:: Instructions to follow ::
In the entries below, find the line with "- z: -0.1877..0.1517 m" and print exactly every line from there up to and including the line with "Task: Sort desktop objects", with no other lines.

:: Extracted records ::
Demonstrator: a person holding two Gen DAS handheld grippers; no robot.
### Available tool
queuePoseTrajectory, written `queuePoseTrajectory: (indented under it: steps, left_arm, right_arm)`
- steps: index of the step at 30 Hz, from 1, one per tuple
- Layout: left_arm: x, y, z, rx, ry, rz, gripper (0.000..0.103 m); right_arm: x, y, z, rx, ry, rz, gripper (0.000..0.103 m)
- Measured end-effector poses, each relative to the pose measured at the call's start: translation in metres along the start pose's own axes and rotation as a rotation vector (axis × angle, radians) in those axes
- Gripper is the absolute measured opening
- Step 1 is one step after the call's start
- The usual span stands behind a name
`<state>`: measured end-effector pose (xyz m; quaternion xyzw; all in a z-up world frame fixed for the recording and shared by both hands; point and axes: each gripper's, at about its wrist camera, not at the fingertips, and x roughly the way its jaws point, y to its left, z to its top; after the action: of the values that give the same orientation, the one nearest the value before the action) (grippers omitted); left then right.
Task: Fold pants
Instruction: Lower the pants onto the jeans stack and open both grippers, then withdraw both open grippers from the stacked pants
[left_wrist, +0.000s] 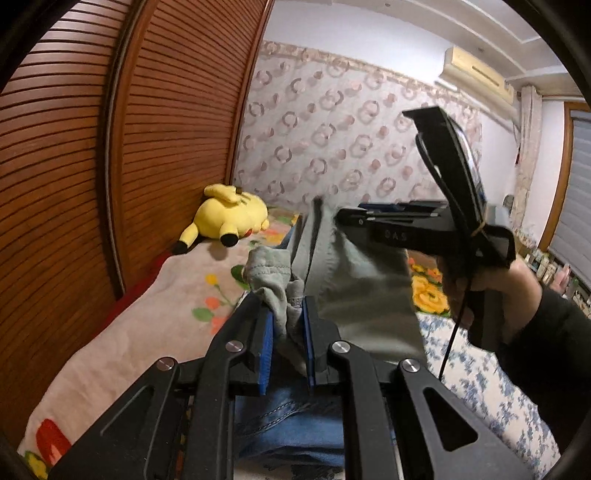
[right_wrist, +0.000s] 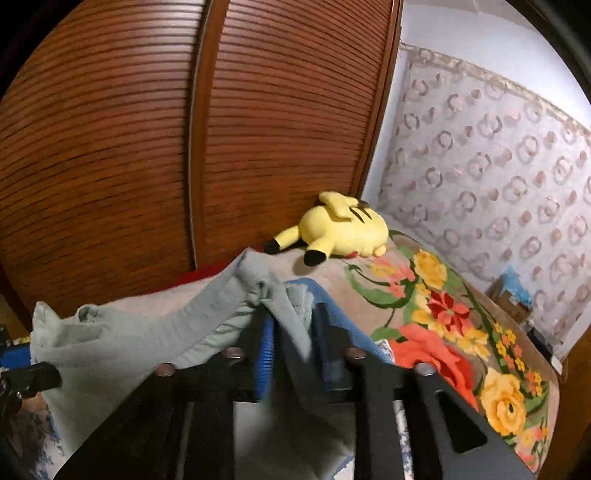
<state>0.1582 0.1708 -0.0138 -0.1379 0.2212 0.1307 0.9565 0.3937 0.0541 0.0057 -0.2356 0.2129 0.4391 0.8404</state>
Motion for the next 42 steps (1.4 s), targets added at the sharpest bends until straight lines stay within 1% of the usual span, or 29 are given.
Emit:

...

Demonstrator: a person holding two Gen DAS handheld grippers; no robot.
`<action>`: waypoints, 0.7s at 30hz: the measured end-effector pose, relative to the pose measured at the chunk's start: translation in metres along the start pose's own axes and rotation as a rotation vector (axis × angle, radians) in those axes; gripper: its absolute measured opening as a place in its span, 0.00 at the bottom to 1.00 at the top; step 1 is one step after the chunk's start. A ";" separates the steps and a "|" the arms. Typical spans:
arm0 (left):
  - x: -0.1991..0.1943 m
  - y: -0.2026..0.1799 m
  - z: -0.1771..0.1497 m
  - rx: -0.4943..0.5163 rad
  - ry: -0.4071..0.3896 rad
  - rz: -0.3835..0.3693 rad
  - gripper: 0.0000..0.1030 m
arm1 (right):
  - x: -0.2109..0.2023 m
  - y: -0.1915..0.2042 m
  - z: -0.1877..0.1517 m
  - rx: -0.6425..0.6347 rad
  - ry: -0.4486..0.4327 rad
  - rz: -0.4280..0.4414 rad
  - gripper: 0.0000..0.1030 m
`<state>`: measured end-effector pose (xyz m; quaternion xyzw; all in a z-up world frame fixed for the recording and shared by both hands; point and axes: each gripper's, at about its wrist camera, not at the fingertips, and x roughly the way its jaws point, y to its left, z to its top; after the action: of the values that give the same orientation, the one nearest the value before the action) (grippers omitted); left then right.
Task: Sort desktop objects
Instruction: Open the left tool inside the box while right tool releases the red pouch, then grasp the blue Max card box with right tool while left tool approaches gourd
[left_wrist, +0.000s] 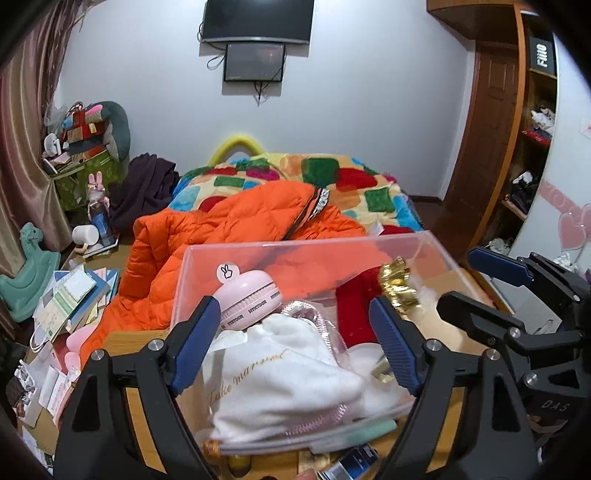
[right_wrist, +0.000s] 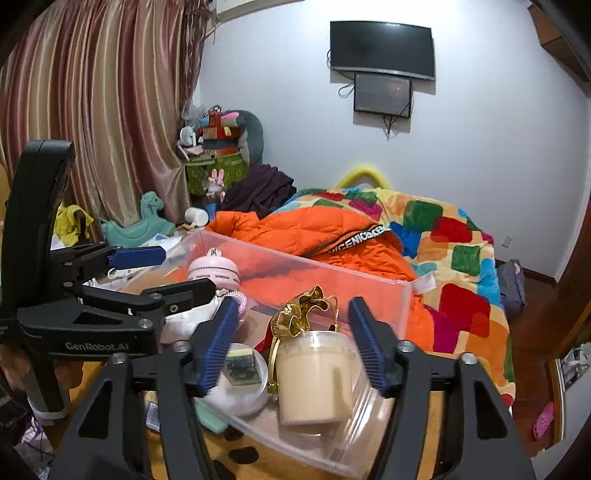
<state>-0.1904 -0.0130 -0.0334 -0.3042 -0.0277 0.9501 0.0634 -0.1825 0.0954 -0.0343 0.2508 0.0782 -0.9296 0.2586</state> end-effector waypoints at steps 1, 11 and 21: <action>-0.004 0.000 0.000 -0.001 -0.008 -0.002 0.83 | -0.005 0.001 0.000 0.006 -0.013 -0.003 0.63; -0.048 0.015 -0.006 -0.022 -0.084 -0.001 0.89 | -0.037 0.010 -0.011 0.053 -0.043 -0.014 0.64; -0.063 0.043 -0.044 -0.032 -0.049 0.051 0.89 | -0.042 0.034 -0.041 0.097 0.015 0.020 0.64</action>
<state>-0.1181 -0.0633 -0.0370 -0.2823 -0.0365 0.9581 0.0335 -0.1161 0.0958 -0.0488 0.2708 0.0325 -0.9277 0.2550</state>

:: Answer below ::
  - z: -0.1877..0.1517 m
  - rx: -0.6425..0.6347 rad
  - ry: -0.4486..0.4327 rad
  - rz: -0.4280..0.4414 rad
  - gripper: 0.0000..0.1030 m
`<state>`: measured end-effector pose (xyz m; quaternion xyzw; all in a z-up world frame fixed for the recording and shared by both hands; point and axes: each gripper's, at about its wrist camera, not at the fingertips, and x roughly the way its jaws point, y to its left, z to its top; after the action: of the values that give the same orientation, the one nearest the value before the action) (grippers omitted); left then right.
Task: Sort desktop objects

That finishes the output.